(Saved entries)
————————

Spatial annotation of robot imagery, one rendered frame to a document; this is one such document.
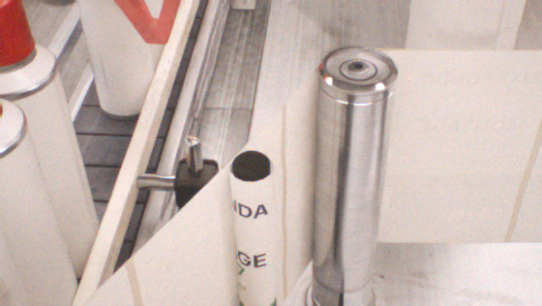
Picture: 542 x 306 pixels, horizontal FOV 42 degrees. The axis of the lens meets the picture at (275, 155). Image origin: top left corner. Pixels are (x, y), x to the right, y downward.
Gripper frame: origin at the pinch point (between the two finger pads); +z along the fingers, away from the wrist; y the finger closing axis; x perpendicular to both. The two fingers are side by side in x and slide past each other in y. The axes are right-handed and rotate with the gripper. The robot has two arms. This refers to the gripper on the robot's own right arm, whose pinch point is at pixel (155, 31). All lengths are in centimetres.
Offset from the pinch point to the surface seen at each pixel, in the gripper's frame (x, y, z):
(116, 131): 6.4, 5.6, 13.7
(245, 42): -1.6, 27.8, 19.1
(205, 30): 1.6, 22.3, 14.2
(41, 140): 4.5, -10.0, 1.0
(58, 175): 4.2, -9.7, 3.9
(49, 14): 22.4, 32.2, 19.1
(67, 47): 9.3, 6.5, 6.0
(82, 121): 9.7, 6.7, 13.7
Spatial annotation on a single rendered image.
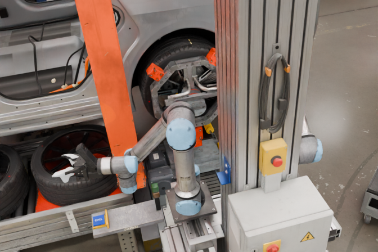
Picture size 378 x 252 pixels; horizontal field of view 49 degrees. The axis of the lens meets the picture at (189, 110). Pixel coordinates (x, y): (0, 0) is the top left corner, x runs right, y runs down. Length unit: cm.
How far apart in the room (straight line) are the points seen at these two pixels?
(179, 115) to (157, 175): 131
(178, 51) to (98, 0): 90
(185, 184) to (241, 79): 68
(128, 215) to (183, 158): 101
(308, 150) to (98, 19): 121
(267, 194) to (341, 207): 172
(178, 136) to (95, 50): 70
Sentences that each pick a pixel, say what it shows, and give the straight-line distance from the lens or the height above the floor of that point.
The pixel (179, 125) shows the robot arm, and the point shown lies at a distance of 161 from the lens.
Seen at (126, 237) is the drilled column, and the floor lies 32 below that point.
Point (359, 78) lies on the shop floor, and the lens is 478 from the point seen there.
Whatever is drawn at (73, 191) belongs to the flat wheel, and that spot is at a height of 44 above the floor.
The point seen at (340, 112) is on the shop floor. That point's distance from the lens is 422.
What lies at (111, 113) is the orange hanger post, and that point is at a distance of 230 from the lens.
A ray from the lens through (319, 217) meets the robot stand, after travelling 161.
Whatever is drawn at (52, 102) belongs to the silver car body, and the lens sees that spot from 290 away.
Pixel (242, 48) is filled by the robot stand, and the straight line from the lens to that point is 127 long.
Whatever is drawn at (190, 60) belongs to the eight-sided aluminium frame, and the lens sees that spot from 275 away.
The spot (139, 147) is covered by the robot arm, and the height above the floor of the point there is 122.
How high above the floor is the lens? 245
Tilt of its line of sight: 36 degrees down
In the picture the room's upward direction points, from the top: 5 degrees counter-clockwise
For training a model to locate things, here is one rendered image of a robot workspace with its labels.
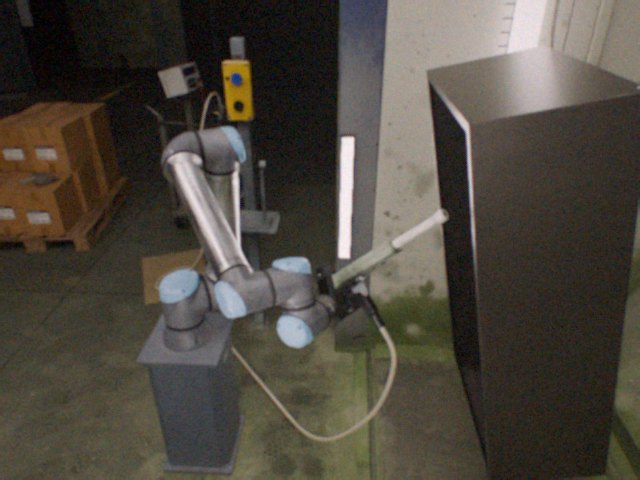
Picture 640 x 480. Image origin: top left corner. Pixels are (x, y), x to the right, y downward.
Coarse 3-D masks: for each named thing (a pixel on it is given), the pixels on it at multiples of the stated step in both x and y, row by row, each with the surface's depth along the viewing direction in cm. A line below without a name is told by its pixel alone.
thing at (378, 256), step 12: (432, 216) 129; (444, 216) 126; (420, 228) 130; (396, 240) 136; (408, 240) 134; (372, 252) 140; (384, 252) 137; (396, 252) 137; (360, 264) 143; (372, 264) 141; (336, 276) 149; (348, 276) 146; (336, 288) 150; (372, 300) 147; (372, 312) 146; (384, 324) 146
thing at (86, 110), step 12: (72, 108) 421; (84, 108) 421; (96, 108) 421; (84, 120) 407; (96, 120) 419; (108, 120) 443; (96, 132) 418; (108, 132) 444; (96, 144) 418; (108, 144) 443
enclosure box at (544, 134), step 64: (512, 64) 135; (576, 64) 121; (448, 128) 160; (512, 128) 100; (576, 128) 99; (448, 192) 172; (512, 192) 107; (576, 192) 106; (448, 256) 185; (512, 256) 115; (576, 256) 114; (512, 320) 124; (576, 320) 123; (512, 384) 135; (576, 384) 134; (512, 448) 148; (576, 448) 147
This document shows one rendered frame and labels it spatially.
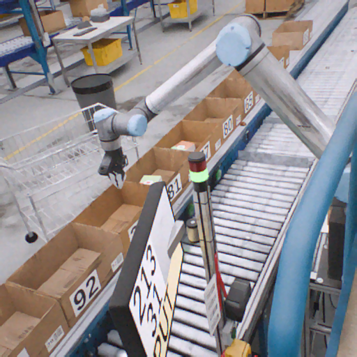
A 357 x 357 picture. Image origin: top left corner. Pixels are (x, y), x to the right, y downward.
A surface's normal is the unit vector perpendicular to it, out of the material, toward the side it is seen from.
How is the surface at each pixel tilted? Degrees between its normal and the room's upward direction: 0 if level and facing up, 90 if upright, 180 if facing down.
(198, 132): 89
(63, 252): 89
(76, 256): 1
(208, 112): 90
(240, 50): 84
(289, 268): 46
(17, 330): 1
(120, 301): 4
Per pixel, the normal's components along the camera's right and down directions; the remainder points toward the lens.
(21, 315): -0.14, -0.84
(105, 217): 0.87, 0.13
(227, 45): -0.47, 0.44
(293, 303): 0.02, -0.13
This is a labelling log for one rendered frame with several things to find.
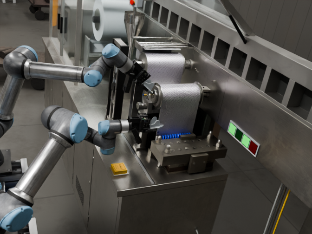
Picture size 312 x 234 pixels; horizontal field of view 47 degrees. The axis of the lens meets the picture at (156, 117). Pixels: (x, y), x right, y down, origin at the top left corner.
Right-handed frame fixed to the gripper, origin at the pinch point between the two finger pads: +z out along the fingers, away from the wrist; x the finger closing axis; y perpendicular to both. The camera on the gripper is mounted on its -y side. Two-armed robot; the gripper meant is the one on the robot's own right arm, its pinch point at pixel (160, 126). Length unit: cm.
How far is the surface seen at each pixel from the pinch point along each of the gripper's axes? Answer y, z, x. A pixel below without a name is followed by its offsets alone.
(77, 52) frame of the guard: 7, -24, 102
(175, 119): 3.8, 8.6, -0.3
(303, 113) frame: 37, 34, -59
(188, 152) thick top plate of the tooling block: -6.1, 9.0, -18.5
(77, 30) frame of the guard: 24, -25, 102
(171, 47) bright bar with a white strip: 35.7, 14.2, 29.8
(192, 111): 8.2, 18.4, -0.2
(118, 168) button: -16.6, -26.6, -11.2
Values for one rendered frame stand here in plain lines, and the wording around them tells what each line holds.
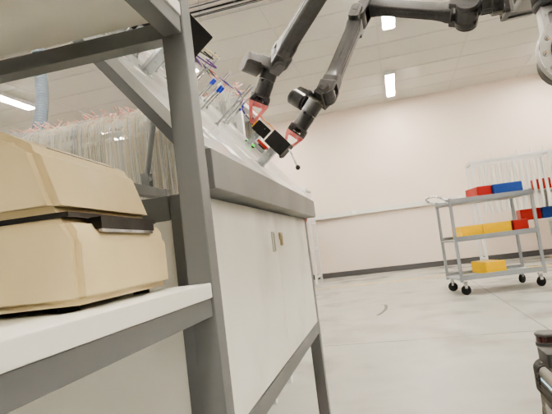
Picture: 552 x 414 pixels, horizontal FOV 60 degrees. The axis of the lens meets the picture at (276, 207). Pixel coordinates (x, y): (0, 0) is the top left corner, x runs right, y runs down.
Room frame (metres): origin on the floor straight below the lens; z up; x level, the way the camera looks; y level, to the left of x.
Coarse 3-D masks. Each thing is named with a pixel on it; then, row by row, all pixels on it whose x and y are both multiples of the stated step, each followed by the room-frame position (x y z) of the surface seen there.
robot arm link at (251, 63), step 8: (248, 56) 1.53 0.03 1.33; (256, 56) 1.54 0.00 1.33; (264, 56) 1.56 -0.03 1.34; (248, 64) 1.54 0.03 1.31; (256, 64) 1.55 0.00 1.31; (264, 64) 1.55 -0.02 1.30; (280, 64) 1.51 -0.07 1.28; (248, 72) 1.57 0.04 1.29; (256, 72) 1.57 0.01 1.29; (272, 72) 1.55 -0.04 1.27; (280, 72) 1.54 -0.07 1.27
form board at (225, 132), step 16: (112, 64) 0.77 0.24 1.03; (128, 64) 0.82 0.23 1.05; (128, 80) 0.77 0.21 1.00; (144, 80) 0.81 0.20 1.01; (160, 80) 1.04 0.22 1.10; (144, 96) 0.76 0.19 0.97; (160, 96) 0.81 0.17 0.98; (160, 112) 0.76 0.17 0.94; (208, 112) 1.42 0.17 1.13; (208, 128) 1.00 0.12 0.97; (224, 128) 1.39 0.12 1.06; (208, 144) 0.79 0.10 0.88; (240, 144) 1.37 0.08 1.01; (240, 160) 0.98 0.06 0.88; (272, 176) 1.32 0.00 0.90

————————

Transcribe the records above exactly, skipping pictures.

# Exercise response
Spatial annotation of robot imagery, one rendered frame to a document; this is one such document.
Picture: 542 x 306 pixels, horizontal FOV 42 degrees. The axis of the lens meets the picture at (275, 155). Image origin: top left corner. Pixels are (x, y), x to the right, y downward.
Gripper frame: origin at the pinch point (between the two finger pads); +z along the fingers, away from the wrist; y the finger closing axis; x perpendicular to both. The two fingers are side by side in x and slide past each other in y. The axes are right-handed and rotate with the gripper. The robot has two arms. This refers to the gripper on the robot's own right arm, whose pinch point is at pixel (155, 31). All lengths are in centimetres.
Offset from the pinch point to the surface seen at each pixel, in the gripper's frame (x, y, z):
(116, 131): 6.4, 5.6, 13.7
(245, 42): -1.6, 27.8, 19.1
(205, 30): 1.6, 22.3, 14.2
(41, 140): 4.5, -10.0, 1.0
(58, 175): 4.2, -9.7, 3.9
(49, 14): 22.4, 32.2, 19.1
(67, 47): 9.3, 6.5, 6.0
(82, 121): 9.7, 6.7, 13.7
Spatial annotation on a single rendered image.
Picture size 378 x 252 pixels; horizontal field of view 49 degrees. The axis of the lens meets the picture at (189, 110). Pixel coordinates (x, y): (0, 0) is the top left corner, x runs right, y runs down. Length unit: cm.
How far apart in the room (straight line) are the points seen at these two pixels?
(179, 115) to (157, 175): 131
(178, 51) to (98, 0): 90
(185, 184) to (241, 79): 68
(128, 215) to (183, 158): 101
(308, 150) to (98, 19): 121
(267, 194) to (341, 207): 172
(178, 136) to (95, 50): 70
Sentences that each pick a pixel, say what it shows, and give the straight-line distance from the lens or the height above the floor of that point.
The pixel (179, 125) shows the robot arm, and the point shown lies at a distance of 161 from the lens.
Seen at (126, 237) is the drilled column, and the floor lies 32 below that point.
Point (359, 78) lies on the shop floor, and the lens is 478 from the point seen there.
Whatever is drawn at (73, 191) belongs to the flat wheel, and that spot is at a height of 44 above the floor.
The point seen at (340, 112) is on the shop floor. That point's distance from the lens is 422.
What lies at (111, 113) is the orange hanger post, and that point is at a distance of 230 from the lens.
A ray from the lens through (319, 217) meets the robot stand, after travelling 161.
Whatever is drawn at (52, 102) belongs to the silver car body, and the lens sees that spot from 290 away.
Pixel (242, 48) is filled by the robot stand, and the straight line from the lens to that point is 127 long.
Whatever is drawn at (190, 60) belongs to the eight-sided aluminium frame, and the lens sees that spot from 275 away.
The spot (139, 147) is covered by the robot arm, and the height above the floor of the point there is 122.
How high above the floor is the lens? 245
Tilt of its line of sight: 36 degrees down
In the picture the room's upward direction points, from the top: 5 degrees counter-clockwise
For training a model to locate things, here is one rendered image of a robot workspace with its labels.
Picture 640 x 480. Image origin: top left corner. Pixels are (x, y), x to the right, y downward.
Coarse 3-D masks: for each named thing (a pixel on it is given), the pixels on it at multiples of the stated step in both x and y, row by row, each with the surface's depth along the viewing direction in cm. A line below without a name is told by its pixel alone.
thing at (378, 256), step 12: (432, 216) 129; (444, 216) 126; (420, 228) 130; (396, 240) 136; (408, 240) 134; (372, 252) 140; (384, 252) 137; (396, 252) 137; (360, 264) 143; (372, 264) 141; (336, 276) 149; (348, 276) 146; (336, 288) 150; (372, 300) 147; (372, 312) 146; (384, 324) 146
thing at (86, 110), step 12: (72, 108) 421; (84, 108) 421; (96, 108) 421; (84, 120) 407; (96, 120) 419; (108, 120) 443; (96, 132) 418; (108, 132) 444; (96, 144) 418; (108, 144) 443
enclosure box at (544, 134), step 64: (512, 64) 135; (576, 64) 121; (448, 128) 160; (512, 128) 100; (576, 128) 99; (448, 192) 172; (512, 192) 107; (576, 192) 106; (448, 256) 185; (512, 256) 115; (576, 256) 114; (512, 320) 124; (576, 320) 123; (512, 384) 135; (576, 384) 134; (512, 448) 148; (576, 448) 147
This document shows one rendered frame and labels it spatially.
A 357 x 357 picture. Image origin: top left corner. Pixels are (x, y), x to the right, y downward.
A surface's normal is the unit vector perpendicular to it, out of the material, toward the side it is seen from.
How is the surface at each pixel tilted? Degrees between its normal and the room's upward direction: 0 if level and facing up, 90 if upright, 180 if facing down.
(198, 132): 89
(63, 252): 89
(76, 256): 1
(208, 112): 90
(240, 50): 84
(289, 268): 46
(17, 330): 1
(120, 301): 4
Per pixel, the normal's components along the camera's right and down directions; the remainder points toward the lens.
(21, 315): -0.14, -0.84
(105, 217): 0.87, 0.13
(227, 45): -0.47, 0.44
(293, 303): 0.02, -0.13
This is a labelling log for one rendered frame with several things to find.
Picture size 312 x 234 pixels; horizontal field of view 47 degrees. The axis of the lens meets the picture at (156, 117). Pixels: (x, y), x right, y down, origin at the top left corner.
Right-handed frame fixed to the gripper, origin at the pinch point between the two finger pads: +z out along the fingers, away from the wrist; x the finger closing axis; y perpendicular to both. The camera on the gripper is mounted on its -y side. Two-armed robot; the gripper meant is the one on the robot's own right arm, its pinch point at pixel (160, 126). Length unit: cm.
How far is the surface seen at each pixel from the pinch point along each of the gripper's axes? Answer y, z, x. A pixel below without a name is followed by its offsets alone.
(77, 52) frame of the guard: 7, -24, 102
(175, 119): 3.8, 8.6, -0.3
(303, 113) frame: 37, 34, -59
(188, 152) thick top plate of the tooling block: -6.1, 9.0, -18.5
(77, 30) frame of the guard: 24, -25, 102
(171, 47) bright bar with a white strip: 35.7, 14.2, 29.8
(192, 111): 8.2, 18.4, -0.2
(118, 168) button: -16.6, -26.6, -11.2
Values for one rendered frame stand here in plain lines, and the wording around them tells what each line holds.
Picture: 552 x 414 pixels, horizontal FOV 60 degrees. The axis of the lens meets the picture at (276, 207). Pixel coordinates (x, y): (0, 0) is the top left corner, x runs right, y runs down.
Room frame (metres): origin on the floor straight below the lens; z up; x level, the way the camera looks; y level, to the left of x.
Coarse 3-D masks. Each thing is named with a pixel on it; then, row by row, all pixels on it whose x and y are both multiples of the stated step, each followed by the room-frame position (x y z) of the surface seen there.
robot arm link at (251, 63), step 8: (248, 56) 1.53 0.03 1.33; (256, 56) 1.54 0.00 1.33; (264, 56) 1.56 -0.03 1.34; (248, 64) 1.54 0.03 1.31; (256, 64) 1.55 0.00 1.31; (264, 64) 1.55 -0.02 1.30; (280, 64) 1.51 -0.07 1.28; (248, 72) 1.57 0.04 1.29; (256, 72) 1.57 0.01 1.29; (272, 72) 1.55 -0.04 1.27; (280, 72) 1.54 -0.07 1.27
form board at (225, 132), step 16: (112, 64) 0.77 0.24 1.03; (128, 64) 0.82 0.23 1.05; (128, 80) 0.77 0.21 1.00; (144, 80) 0.81 0.20 1.01; (160, 80) 1.04 0.22 1.10; (144, 96) 0.76 0.19 0.97; (160, 96) 0.81 0.17 0.98; (160, 112) 0.76 0.17 0.94; (208, 112) 1.42 0.17 1.13; (208, 128) 1.00 0.12 0.97; (224, 128) 1.39 0.12 1.06; (208, 144) 0.79 0.10 0.88; (240, 144) 1.37 0.08 1.01; (240, 160) 0.98 0.06 0.88; (272, 176) 1.32 0.00 0.90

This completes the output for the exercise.